TASK ITEM: Your copy of the data should leave out the images and match everything else exactly.
****************
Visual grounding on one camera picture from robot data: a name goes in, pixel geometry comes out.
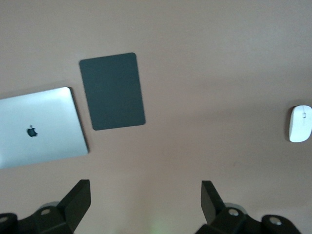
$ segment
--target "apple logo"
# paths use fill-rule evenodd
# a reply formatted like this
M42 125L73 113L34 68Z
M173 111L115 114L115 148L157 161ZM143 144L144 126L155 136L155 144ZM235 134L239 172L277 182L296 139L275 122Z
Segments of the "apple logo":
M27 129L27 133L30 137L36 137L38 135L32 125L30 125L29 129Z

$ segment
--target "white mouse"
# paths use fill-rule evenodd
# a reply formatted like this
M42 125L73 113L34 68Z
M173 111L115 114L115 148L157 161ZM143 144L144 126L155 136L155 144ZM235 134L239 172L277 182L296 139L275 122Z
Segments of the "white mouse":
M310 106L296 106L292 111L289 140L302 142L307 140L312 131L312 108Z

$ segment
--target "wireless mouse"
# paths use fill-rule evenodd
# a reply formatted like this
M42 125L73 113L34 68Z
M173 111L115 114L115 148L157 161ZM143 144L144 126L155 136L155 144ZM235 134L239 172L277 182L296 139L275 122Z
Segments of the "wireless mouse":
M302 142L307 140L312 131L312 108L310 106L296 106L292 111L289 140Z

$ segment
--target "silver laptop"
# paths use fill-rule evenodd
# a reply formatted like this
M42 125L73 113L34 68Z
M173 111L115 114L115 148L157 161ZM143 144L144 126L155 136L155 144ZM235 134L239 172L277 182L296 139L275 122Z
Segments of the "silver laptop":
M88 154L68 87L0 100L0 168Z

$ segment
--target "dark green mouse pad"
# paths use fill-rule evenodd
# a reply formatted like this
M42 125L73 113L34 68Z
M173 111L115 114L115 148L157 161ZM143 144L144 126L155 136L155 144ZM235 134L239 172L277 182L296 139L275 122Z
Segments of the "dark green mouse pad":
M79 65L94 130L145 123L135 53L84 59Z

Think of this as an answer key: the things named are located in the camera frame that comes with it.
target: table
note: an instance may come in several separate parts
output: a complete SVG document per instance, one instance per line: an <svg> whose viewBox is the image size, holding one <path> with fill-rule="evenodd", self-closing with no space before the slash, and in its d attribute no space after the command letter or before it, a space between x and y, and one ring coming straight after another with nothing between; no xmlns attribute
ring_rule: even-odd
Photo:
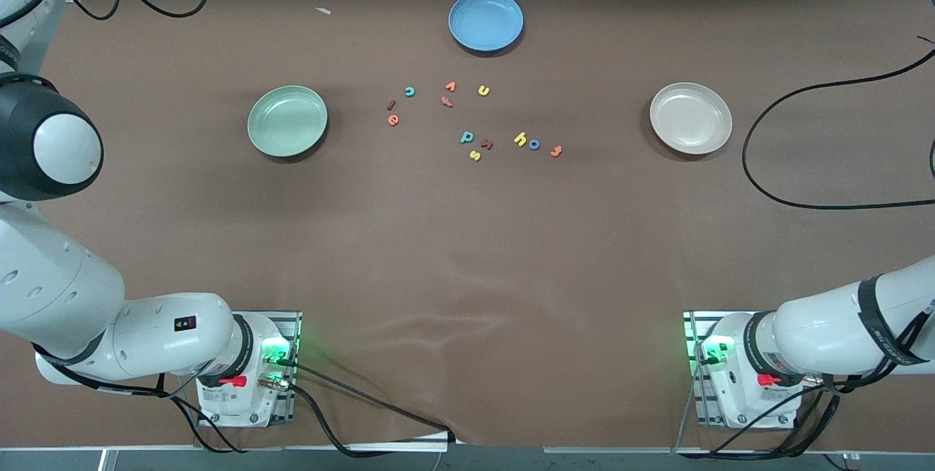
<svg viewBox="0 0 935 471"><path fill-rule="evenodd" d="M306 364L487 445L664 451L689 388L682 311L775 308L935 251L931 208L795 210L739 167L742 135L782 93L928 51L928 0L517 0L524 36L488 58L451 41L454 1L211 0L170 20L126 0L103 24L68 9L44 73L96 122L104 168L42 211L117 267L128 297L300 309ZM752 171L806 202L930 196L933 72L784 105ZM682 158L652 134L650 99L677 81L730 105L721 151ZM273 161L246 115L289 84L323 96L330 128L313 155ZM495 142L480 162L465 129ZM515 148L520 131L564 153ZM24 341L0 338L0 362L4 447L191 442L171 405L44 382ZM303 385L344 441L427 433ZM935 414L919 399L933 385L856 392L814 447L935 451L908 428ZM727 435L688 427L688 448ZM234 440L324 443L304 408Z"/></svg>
****************
WRITTEN RESPONSE:
Visual grounding on one camera picture from robot data: a name goes in, pixel geometry comes out.
$ segment
--target "apple logo"
# paths use fill-rule evenodd
# a reply formatted like this
M42 125L73 113L34 68Z
M173 111L115 114L115 148L157 161ZM143 144L144 126L155 136L155 144ZM235 134L239 172L277 182L296 139L275 122Z
Segments of the "apple logo":
M27 129L27 133L30 137L36 137L38 135L32 125L30 125L29 129Z

$ segment
--target "white mouse"
# paths use fill-rule evenodd
# a reply formatted like this
M42 125L73 113L34 68Z
M173 111L115 114L115 148L157 161ZM143 144L144 126L155 136L155 144ZM235 134L239 172L277 182L296 139L275 122Z
Segments of the "white mouse":
M310 106L296 106L292 111L289 140L302 142L307 140L312 131L312 108Z

$ segment
--target "wireless mouse"
# paths use fill-rule evenodd
# a reply formatted like this
M42 125L73 113L34 68Z
M173 111L115 114L115 148L157 161ZM143 144L144 126L155 136L155 144ZM235 134L239 172L277 182L296 139L275 122Z
Segments of the "wireless mouse":
M302 142L307 140L312 131L312 108L310 106L296 106L292 111L289 140Z

$ segment
--target "silver laptop"
# paths use fill-rule evenodd
# a reply formatted like this
M42 125L73 113L34 68Z
M173 111L115 114L115 148L157 161ZM143 144L144 126L155 136L155 144ZM235 134L239 172L277 182L296 139L275 122Z
Segments of the "silver laptop":
M88 154L68 87L0 100L0 168Z

$ segment
--target "dark green mouse pad"
# paths use fill-rule evenodd
# a reply formatted like this
M42 125L73 113L34 68Z
M173 111L115 114L115 148L157 161ZM143 144L144 126L155 136L155 144ZM235 134L239 172L277 182L296 139L275 122Z
Segments of the "dark green mouse pad":
M79 65L94 130L145 123L135 53L84 59Z

Think of this as an answer key: the things named are located in the camera frame that comes with it.
target: table
note: an instance may come in several separate parts
output: a complete SVG document per instance, one instance per line: an <svg> whose viewBox is the image size, holding one <path> with fill-rule="evenodd", self-closing with no space before the slash, and in its d attribute no space after the command letter or before it, a space between x and y, and one ring coming straight after another with nothing between; no xmlns attribute
ring_rule: even-odd
Photo:
<svg viewBox="0 0 935 471"><path fill-rule="evenodd" d="M306 364L487 445L664 451L689 388L682 311L775 308L935 251L931 208L795 210L739 167L742 135L782 93L928 51L928 0L517 0L524 36L488 58L451 41L454 1L211 0L170 20L126 0L103 24L68 9L44 73L96 122L104 168L42 211L117 267L128 297L300 309ZM752 171L806 202L930 196L933 72L784 105ZM682 158L652 134L650 99L677 81L730 105L721 151ZM273 161L246 115L289 84L323 96L330 128L313 155ZM495 142L480 162L465 129ZM515 148L520 131L564 153ZM24 341L0 338L0 362L4 447L191 442L171 405L44 382ZM303 385L344 441L427 433ZM935 414L919 399L933 385L856 392L814 447L935 451L908 428ZM727 435L688 427L688 448ZM234 440L324 443L304 408Z"/></svg>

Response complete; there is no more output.